L’homme qui était trop sensible

L’homme qui était trop sensible

Publié dans le magazine Books, mai 2016.
« Préparez-vous à rire et à pleurer en lisant ce roman puissant et d’une grande beauté », prévient le Mail & Guardian à propos de l’ouvrage de Dominique Botha. Un roman, vraiment ? Des Mémoires, plutôt, car l’auteure sud-africaine y décrit son enfance et son adolescence dans la ferme que les Botha occupent depuis des générations.

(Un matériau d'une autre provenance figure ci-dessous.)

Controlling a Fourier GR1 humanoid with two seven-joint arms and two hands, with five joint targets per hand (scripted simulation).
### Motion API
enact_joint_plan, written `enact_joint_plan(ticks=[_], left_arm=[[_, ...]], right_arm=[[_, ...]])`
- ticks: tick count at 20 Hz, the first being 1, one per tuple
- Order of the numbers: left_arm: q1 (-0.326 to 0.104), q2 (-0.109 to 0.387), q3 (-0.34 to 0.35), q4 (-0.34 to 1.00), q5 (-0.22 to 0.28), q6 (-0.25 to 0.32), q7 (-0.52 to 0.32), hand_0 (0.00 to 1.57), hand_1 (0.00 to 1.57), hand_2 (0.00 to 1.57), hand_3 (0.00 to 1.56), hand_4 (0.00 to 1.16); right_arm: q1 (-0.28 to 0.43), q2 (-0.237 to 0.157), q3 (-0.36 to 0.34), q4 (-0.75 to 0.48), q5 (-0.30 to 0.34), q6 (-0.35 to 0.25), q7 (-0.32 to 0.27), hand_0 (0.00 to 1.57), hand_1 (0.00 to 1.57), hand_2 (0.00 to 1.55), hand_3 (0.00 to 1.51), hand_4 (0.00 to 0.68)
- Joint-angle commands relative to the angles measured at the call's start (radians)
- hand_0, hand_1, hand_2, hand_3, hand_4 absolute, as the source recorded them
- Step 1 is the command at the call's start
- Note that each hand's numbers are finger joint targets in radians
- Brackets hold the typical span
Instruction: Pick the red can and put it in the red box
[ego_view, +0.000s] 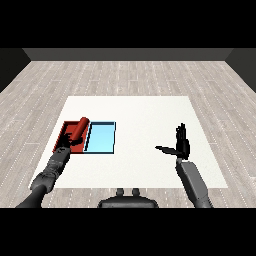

Afrikaners, mais hostiles à l’apartheid, ils invitent des Noirs à venir discuter chez eux. « Dans une société à la fois paranoïaque et schizophrène, ces tentatives de rapprochement sont mal vues », note Beverly ­Rycroft sur le site Aerodrome. Surtout, elles n’aident pas les enfants Botha à se faire des amis. Ils restent donc beaucoup entre eux, Dominique et Paul en particulier, les deux aînés. Paul est le grand frère, le frère adoré. Il est destiné à hériter de la ferme familiale et c’est sur lui que repose l’essentiel des attentes paternelles. Or, trop sensible, trop poète, il ne pourra que les décevoir. Rivière fantôme retrace la trajectoire tragique de ce jeune homme mort après avoir sombré dans la drogue. Dans cette tragédie, Dominique Botha fait office de « chœur grec solitaire », ­estime Rycroft.